Yours truly over on the left side of the group (purple caption). We shortly after got our orders and I was soon headed for Germany, but first, two weeks leave and home for the first time in a long time.

I didn't fully appreciate my good fortune during those second eight weeks. Somehow, my name didn't make it to the duty roster. The result was that I never had to pull KP and had every weekend off. Just a clerical error, I suppose. Out of the whole class of us, half were given orders to head to Far East-meaning the mud of Korea-and the other half were heading to USAEUR, which likely meant Germany. During those eight weeks, I had been hitch-hiking up to Berkeley where I had friends, including a girl I had become infatuated with. It soon became apparent that our romance was to be a long distance one because I was definitely going somewhere, far away.

My financial picture was slightly above penniless when I set out, but in those days, a guy in uniform had pretty good luck hitching rides. I first headed for Berkeley to break the news that I would be gone to Germany for the duration of my service-news that obviously didn't go well with my girlfriend. She didn't have a picture and I didn't have a camera, but she promised to send me one as soon as I got overseas. Then I was on the road again, heading down the San Joaquin Valley on Highway 99. A big rig gave me a lift and we motored off into the night. Not the powerhouses of today, the truck labored up the Grapevine at walking speed, if that fast. We pulled into Los Angeles where I snoozed the rest of the night in the lobby of the bus station. I stopped in Riverside overnight, staying with Jim and Jeanne before heading across the desert.
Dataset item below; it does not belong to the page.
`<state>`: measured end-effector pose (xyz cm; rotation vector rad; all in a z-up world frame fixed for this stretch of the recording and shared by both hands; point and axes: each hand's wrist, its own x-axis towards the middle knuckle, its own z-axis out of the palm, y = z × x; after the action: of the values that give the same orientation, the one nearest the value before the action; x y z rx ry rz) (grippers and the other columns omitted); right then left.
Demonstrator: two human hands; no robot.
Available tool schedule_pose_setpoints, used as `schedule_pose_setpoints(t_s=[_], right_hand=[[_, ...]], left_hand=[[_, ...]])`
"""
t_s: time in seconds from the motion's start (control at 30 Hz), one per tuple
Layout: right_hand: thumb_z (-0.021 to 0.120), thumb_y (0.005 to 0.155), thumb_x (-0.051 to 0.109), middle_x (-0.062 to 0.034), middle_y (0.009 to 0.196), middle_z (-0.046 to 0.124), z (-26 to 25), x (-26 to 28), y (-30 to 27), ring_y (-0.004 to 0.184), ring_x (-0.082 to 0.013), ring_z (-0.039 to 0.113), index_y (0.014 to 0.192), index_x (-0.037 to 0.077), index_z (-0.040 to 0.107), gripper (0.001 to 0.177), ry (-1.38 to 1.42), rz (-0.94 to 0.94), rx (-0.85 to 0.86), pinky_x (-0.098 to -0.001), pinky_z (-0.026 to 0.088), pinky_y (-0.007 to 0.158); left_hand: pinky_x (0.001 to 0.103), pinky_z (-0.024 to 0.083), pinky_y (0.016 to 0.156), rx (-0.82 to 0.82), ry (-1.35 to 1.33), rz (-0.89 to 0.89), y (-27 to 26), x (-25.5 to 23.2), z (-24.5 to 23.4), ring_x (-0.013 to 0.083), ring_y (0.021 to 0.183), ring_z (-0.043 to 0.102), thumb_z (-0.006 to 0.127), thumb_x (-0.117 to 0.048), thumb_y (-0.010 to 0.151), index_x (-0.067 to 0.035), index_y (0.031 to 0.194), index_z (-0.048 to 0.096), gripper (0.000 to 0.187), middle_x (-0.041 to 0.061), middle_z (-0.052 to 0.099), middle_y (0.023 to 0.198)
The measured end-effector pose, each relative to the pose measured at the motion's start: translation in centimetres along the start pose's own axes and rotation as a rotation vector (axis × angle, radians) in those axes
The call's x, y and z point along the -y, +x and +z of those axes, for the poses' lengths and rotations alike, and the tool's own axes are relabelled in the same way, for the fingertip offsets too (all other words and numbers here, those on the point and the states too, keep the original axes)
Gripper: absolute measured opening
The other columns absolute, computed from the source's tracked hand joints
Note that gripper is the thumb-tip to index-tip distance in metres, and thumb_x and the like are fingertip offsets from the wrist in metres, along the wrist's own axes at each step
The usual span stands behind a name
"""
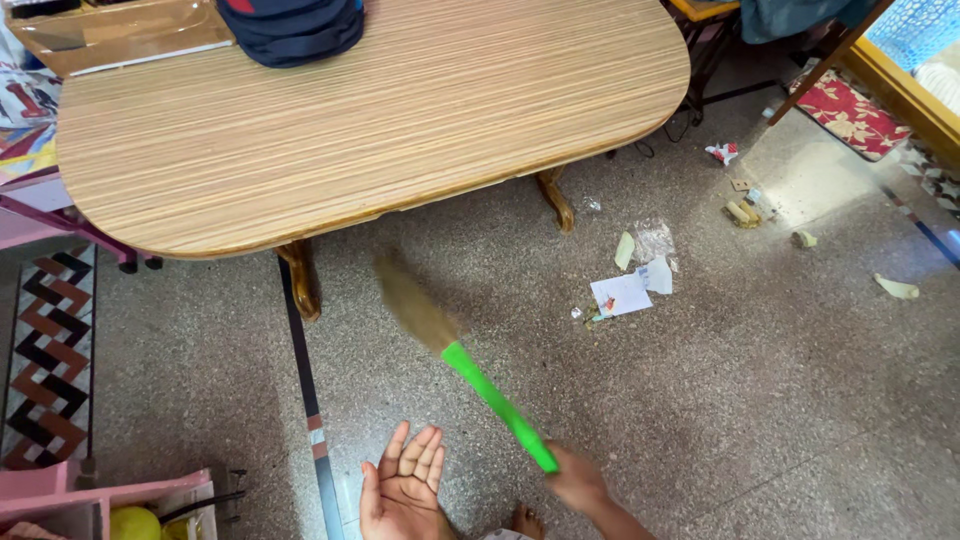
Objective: The person sweeps debris from the floor under and around a table using a broom.
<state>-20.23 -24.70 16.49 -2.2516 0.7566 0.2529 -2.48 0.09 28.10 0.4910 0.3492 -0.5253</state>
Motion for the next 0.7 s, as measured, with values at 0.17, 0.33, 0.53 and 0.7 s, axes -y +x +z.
schedule_pose_setpoints(t_s=[0.17,0.33,0.53,0.7], right_hand=[[0.064,0.087,0.020,-0.0101,0.121,0.070,-0.3,6.1,1.6,0.113,-0.0338,0.069,0.141,0.033,0.052,0.056,-0.228,0.276,0.309,-0.0474,0.055,0.096],[0.063,0.089,0.021,-0.0110,0.130,0.067,1.2,4.1,2.2,0.118,-0.0332,0.066,0.145,0.035,0.049,0.059,-0.260,0.387,0.353,-0.0443,0.054,0.102],[0.060,0.093,0.021,-0.0105,0.133,0.065,0.9,-1.7,0.4,0.123,-0.0331,0.064,0.146,0.031,0.049,0.056,-0.109,0.666,0.205,-0.0475,0.050,0.105],[0.073,0.085,0.018,-0.0220,0.093,0.078,-1.0,-3.2,0.6,0.072,-0.0298,0.073,0.134,0.006,0.062,0.052,0.252,0.722,0.028,-0.0428,0.056,0.062]], left_hand=[[0.057,0.033,0.115,0.231,-0.076,-0.023,0.8,-2.8,-0.4,0.0500,0.137,0.045,0.030,-0.052,0.108,0.012,0.149,0.037,0.076,0.041,0.050,0.140],[0.056,0.032,0.116,0.059,0.045,-0.024,1.2,-4.8,0.5,0.0477,0.138,0.045,0.028,-0.053,0.104,0.008,0.149,0.037,0.077,0.039,0.050,0.140],[0.056,0.032,0.116,0.043,0.021,-0.020,1.2,-4.8,-0.1,0.0481,0.138,0.045,0.028,-0.052,0.105,0.008,0.149,0.037,0.076,0.038,0.050,0.140],[0.055,0.034,0.116,-0.056,0.056,-0.034,0.1,-3.4,0.9,0.0475,0.136,0.047,0.028,-0.051,0.105,0.009,0.148,0.040,0.075,0.037,0.052,0.137]])
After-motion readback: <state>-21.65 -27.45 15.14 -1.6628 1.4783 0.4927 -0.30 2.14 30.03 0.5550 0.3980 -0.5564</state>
My first ride was a long one, taking me as far as Indio. The Coachella farmland was blistering hot and I was dressed for the foggy and cold Monterey peninsula. As I was dragging everything I owned in my duffel bag, I knew there were khakis stuffed in there somewhere, but it was late and I didn't want to chance missing a lift. There I sat, on my bag by the side of the road. There was the unmistakable fragrance of greasewood shrubs wet from an afternoon thunder shower and it filled me with such a longing to be back in Arizona. After maybe three hours, a family in a Nash stopped and asked me where I was headed. Tucson was on their way, so we became a party of five, taking up room for six with my duffel bag jammed in beside me.

My arrival was tearful and joyous for both Mom and myself. There was much to talk about, for me having undergone a transformation from a 20 year old adolescent into a 21 year old man. There were friends to visit, catching up to do, fences to mend and less than two weeks before I would be on my way. I had sold my Lincoln to my friend Yoe and he had finished it up instead of sitting beside it like me in the picture. Mom was still getting around in her '50 Stude Champion. I think it was at this time that I cashed in some of my savings bonds to get her a new refrigerator, replacing the one we had from the beginning and which had finally become prone to breaking fan belts.

Returning to camp, I joined the rest of my half of the class and a couple of plane loads of other recent trainees on a chartered DC-4 heading for Camp Kilmer, N.J. to be processed for shipping out on a World War II troop ship for Bremmerhaven, Germany, the port of entry on the Baltic Sea. A couple days and we were headed up the gangplank on what would have little resemblance to a cruise ship-or I learned about vomit from that!